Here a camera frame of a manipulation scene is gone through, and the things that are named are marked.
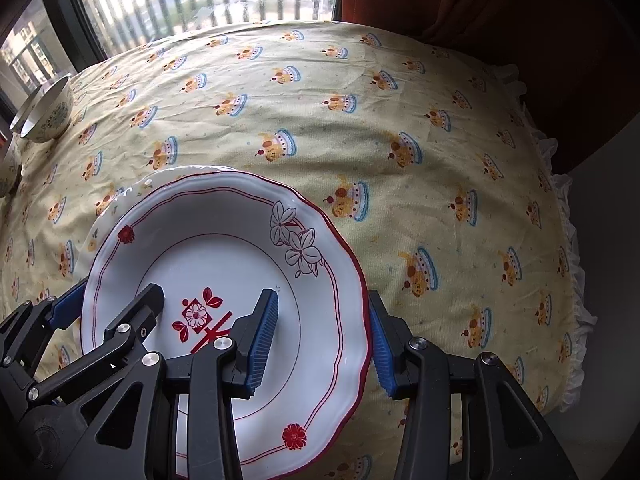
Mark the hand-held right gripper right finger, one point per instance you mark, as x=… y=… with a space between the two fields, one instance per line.
x=381 y=355

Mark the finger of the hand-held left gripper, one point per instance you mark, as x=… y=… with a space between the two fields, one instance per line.
x=65 y=307
x=135 y=315

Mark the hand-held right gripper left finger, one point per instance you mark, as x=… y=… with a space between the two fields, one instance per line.
x=262 y=345

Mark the red-rimmed white plate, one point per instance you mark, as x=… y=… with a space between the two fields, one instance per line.
x=210 y=260

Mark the beaded yellow floral plate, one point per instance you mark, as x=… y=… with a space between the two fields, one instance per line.
x=115 y=200

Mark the small floral ceramic bowl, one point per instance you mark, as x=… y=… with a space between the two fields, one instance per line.
x=10 y=170

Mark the large floral ceramic bowl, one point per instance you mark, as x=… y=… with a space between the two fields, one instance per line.
x=50 y=115

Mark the yellow printed tablecloth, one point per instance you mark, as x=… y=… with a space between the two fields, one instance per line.
x=400 y=110

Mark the beige apartment building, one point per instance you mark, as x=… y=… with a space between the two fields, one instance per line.
x=30 y=60

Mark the large red curtain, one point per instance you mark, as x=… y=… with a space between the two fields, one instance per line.
x=475 y=0

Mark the black sliding door frame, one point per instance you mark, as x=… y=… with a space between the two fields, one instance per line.
x=75 y=20

========================================================================

Repeat all of the listing above word for word, and exclude the pictures.

Problem solution:
Here a camera frame of a manipulation scene is gone through, and the things that are named are marked.
Mark the hand-held right gripper right finger, one point per instance you mark, as x=… y=… with a space between the two fields, one instance per line.
x=381 y=355

Mark the finger of the hand-held left gripper, one point per instance you mark, as x=… y=… with a space between the two fields, one instance per line.
x=65 y=307
x=135 y=315

Mark the hand-held right gripper left finger, one point per instance you mark, as x=… y=… with a space between the two fields, one instance per line.
x=262 y=345

Mark the red-rimmed white plate, one point per instance you mark, as x=… y=… with a space between the two fields, one instance per line.
x=210 y=260

Mark the beaded yellow floral plate, one point per instance you mark, as x=… y=… with a space between the two fields, one instance per line.
x=115 y=200

Mark the small floral ceramic bowl, one point per instance you mark, as x=… y=… with a space between the two fields, one instance per line.
x=10 y=170

Mark the large floral ceramic bowl, one point per instance you mark, as x=… y=… with a space between the two fields, one instance per line.
x=50 y=115

Mark the yellow printed tablecloth, one point per instance you mark, as x=… y=… with a space between the two fields, one instance per line.
x=400 y=110

Mark the beige apartment building, one point per instance you mark, as x=… y=… with a space between the two fields, one instance per line.
x=30 y=60

Mark the large red curtain, one point per instance you mark, as x=… y=… with a space between the two fields, one instance per line.
x=475 y=0

Mark the black sliding door frame, one point per instance you mark, as x=… y=… with a space between the two fields, one instance per line.
x=75 y=20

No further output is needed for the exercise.